Doctors in South Africa told the 27-year-old she was suffering a rare bone cancer, chondrosarcoma.
For four years the mother-of-one underwent a series of unsuccessful operations, chemotherapy and radiotherapy.
But the tumour returned, more aggressive than ever.
It devoured her whole face, eating away at her nasal and jaw bones, displacing her left eye and robbing her of her sense of smell.
By the time she arrived in London earlier this year, having flown 6,000 miles from Cape Town, specialists warned Tambu she had just months to live. Without a complex, major operation she would die. 
Tambu came to London where she met Professor Iain Hutchison. He runs the research charity Saving Faces, which is committed to the prevention and treatment of facial diseases.
Professor Hutchison, a maxillofacial surgeon working at Barts Hospital in London, assembled a team of six surgeons to help him perform the pioneering operation to remove Tambu's tumour.

First they removed 2kg of tumour pressing on her brain, eye and nose.
Then, using back muscle and rib, the professor and his team rebuilt Tambu’s face.
It was an operation that lasted over 24 hours. But with such a groundbreaking operation comes complications – and when the reconstruction failed the first time, Tambu’s life hung in the balance.
After more than 35 hours on the operating table Tambu was given a new face – built using flesh from her leg.
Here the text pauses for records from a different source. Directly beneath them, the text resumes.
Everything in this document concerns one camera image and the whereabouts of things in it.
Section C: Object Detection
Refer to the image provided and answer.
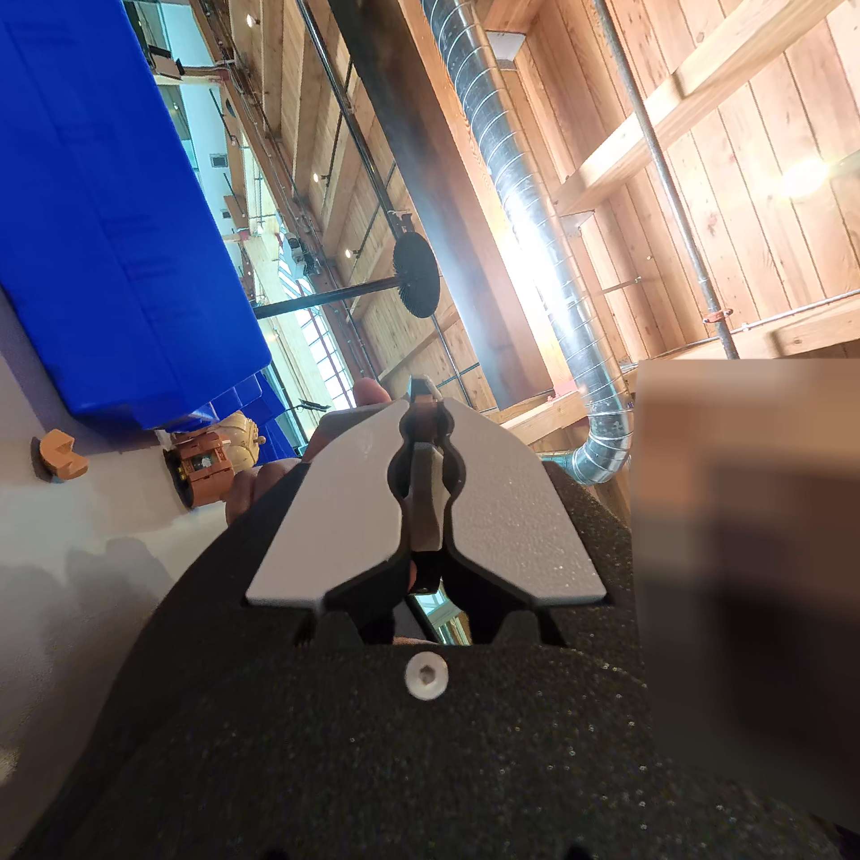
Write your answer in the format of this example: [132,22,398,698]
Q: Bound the large blue plastic bin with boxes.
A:
[0,0,274,432]

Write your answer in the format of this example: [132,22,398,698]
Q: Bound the stacked blue plastic bins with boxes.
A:
[202,370,305,466]

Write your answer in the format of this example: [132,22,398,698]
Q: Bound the tan lego model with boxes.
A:
[215,412,267,473]

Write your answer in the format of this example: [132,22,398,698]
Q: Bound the brown lego model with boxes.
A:
[163,429,233,510]

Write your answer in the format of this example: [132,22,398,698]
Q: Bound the silver ventilation duct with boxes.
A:
[422,0,634,486]

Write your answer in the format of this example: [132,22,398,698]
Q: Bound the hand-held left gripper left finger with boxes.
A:
[245,397,419,610]

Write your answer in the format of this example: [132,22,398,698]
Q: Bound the small brown lego piece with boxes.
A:
[33,429,90,482]

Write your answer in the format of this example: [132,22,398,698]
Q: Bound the metal ceiling pipe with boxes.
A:
[589,0,743,362]

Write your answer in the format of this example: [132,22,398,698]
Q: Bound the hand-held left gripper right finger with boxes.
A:
[436,397,610,608]
And the surgeons managed to save her right eye.
While she faces months of rehabilitation, Tambu is on the road to recovery, and can now enjoy the prospect of watching her daughter Pearl grow up. 
Her story will feature on the Channel 5 documentary The Woman With No Face on Monday night.  
In 2007, Tambu met the love of her life, the man who was to become her husband Peddy.
He said: 'The first time I met her was at a friend's wedding. I saw her and I was like "wow", the way she danced, I was like "she has to be mine".'
They married a year later, when they moved from Zimbabwe to South Africa.


Peddy said: 'We had dreams, she wanted to become a civil engineer and I wanted to do computer sequencing.'  When the couple welcomed their daughter Pearl into the world in 2010, there was no hint of the illness that was to ravage Tambu.
Peddy said: 'I was so happy, she (Pearl) was a blessing to us.'
But less than a year later Tambu began to complain of suffering severe headaches.  Prior to her operation the mother-of-one was spending most of her days sleeping, exhausted from carrying around the 2kg tumour.
One March morning earlier this year, Tambu was taken into the operating theatre for surgery.   
Professor Hutchison warned her before they entered theatre that if the graft on her face failed, it would fail 100 per cent - and could result in her losing her life.